If you often ask whether a sentence sounds right, Error Spotter gives you repeated practice with the exact skill you need: finding the one part that makes the sentence incorrect.
Tips to Score Higher
- Check the verb first because tense and subject-verb agreement errors are very common.
- Look for time words such as since, for, yesterday, already, and will; they often reveal the correct tense.
- Read the corrected sentence aloud so your ear starts recognizing natural English patterns.
- Keep a short list of the error types you miss and revise those rules after each round.
What Does the Error Spotter Game Test?
Error Spotter challenges you to find grammatical errors hidden inside otherwise normal English sentences. Each question presents a complete sentence with one deliberate mistake, and your job is to identify the word or phrase that breaks the grammar. The errors cover subject-verb agreement, tense consistency, article usage, preposition choice, and word order, which are the same mistake categories that appear in competitive exams and professional writing.
This game builds proofreading skills that are essential for anyone who writes emails, reports, academic essays, or messages in English. Spotting errors in other people's sentences trains your brain to catch the same mistakes in your own writing and speech. Over time, you develop an internal editor that works automatically, helping you sound more polished without slowing down.

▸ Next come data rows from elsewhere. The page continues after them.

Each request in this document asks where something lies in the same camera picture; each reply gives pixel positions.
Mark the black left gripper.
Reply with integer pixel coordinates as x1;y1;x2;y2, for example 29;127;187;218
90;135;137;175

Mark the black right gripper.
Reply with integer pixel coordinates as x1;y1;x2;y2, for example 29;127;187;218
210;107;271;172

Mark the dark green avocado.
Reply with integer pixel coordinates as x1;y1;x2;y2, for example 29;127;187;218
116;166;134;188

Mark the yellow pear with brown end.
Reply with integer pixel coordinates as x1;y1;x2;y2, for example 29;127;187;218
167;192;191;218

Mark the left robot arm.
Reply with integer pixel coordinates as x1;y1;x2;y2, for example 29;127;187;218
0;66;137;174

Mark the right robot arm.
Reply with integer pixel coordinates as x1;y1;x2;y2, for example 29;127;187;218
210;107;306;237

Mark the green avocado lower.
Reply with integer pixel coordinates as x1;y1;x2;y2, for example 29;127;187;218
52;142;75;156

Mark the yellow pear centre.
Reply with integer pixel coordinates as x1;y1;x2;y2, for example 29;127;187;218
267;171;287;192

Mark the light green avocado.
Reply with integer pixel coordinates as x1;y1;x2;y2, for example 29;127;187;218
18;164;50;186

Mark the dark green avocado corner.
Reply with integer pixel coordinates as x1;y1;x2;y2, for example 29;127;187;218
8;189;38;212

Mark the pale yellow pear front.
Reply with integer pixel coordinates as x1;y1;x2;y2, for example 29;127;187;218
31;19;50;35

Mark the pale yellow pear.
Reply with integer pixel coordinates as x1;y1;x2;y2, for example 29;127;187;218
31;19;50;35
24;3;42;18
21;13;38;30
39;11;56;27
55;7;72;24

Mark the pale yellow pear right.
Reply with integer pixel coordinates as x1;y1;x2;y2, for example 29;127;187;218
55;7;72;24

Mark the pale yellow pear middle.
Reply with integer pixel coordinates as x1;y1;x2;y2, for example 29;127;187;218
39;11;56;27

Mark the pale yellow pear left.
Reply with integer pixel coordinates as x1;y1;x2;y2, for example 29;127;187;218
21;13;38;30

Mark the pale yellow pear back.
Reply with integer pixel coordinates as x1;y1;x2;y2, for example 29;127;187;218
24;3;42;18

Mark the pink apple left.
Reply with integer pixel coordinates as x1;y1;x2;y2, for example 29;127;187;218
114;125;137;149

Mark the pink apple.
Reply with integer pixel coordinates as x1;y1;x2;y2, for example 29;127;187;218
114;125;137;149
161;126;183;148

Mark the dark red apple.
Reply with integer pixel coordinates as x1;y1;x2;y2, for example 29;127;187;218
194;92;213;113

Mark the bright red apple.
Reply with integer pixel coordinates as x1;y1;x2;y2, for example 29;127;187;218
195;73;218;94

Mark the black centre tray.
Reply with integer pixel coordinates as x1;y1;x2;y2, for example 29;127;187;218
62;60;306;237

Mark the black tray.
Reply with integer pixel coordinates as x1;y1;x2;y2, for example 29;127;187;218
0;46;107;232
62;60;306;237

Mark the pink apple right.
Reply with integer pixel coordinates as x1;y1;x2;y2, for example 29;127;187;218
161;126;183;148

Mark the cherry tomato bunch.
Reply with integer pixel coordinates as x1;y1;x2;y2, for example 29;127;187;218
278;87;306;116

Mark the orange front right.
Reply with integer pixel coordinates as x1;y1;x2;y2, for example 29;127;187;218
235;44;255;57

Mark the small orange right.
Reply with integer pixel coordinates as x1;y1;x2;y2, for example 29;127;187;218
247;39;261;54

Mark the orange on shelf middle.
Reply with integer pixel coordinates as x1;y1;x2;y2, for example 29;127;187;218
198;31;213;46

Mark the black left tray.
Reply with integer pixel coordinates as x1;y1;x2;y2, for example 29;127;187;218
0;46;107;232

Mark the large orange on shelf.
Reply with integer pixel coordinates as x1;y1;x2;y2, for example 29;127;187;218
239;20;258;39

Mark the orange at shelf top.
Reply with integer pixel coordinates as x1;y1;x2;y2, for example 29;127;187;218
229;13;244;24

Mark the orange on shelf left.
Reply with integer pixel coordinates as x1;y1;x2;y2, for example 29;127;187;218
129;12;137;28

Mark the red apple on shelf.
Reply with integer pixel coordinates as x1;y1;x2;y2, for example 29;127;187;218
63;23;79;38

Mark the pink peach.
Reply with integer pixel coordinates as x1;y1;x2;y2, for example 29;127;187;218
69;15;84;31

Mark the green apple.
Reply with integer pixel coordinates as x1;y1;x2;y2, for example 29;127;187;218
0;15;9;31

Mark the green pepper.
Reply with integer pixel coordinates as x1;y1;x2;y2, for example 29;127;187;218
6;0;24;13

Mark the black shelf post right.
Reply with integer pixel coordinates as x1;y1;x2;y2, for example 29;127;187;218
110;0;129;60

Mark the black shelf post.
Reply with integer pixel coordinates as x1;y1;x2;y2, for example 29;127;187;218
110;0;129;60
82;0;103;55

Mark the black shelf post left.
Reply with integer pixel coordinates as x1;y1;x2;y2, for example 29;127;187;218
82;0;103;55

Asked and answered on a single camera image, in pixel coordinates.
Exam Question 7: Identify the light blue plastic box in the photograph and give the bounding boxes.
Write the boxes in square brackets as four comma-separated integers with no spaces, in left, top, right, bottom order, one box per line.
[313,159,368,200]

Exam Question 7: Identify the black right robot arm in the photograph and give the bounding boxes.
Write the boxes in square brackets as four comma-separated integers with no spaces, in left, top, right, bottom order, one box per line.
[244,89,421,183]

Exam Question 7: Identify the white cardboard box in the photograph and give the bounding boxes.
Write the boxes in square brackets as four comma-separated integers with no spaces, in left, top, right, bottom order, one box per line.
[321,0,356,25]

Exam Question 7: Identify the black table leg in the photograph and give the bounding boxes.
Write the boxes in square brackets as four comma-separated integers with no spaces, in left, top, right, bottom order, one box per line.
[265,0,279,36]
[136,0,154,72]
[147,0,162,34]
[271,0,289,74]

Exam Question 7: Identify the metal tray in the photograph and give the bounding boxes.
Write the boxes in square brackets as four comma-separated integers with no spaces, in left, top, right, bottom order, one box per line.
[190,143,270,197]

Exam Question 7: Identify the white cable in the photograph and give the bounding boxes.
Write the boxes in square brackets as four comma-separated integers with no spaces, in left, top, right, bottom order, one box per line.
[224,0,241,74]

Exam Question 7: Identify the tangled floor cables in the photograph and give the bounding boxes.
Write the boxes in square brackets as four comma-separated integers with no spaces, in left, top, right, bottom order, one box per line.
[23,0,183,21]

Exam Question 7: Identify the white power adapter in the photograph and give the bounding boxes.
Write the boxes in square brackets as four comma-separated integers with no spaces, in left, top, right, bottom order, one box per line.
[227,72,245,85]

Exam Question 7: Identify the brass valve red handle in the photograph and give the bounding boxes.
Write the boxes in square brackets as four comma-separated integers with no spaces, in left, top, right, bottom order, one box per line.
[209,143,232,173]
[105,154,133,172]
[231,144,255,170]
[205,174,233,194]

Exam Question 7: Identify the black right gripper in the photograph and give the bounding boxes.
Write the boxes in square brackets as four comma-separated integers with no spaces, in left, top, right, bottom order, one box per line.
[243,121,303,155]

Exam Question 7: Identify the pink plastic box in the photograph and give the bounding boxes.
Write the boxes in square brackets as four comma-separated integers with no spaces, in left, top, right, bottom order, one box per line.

Error Spotter is especially popular among competitive exam aspirants preparing for SSC, Bank PO, CAT, and government exams where sentence correction questions carry significant marks. It is also highly relevant for IELTS and TOEFL writing sections where grammar accuracy directly affects your band score.
How to Get Better at Spotting Errors
Finding grammar mistakes quickly is a trainable skill. These strategies will help you improve your accuracy and speed.
- Read the entire sentence once for meaning before looking for the error. Many mistakes only become visible when you understand what the sentence is trying to say.
- Check subject-verb agreement first. Errors where a singular subject is paired with a plural verb (or vice versa) are the most common traps, especially when other words are inserted between the subject and verb.
- Watch for tense consistency. If a sentence starts in past tense, every verb should stay in past tense unless there is a clear reason to switch. Time markers like "yesterday," "since," and "next week" are strong clues to the correct tense.
Why Proofreading Skills Matter
Small grammar errors in emails, cover letters, and exam answers create a negative impression even when the ideas are strong. Regular practice with Error Spotter builds the habit of checking your sentences before you send or submit them. Play a few rounds daily and you will notice fewer mistakes in your own writing within weeks.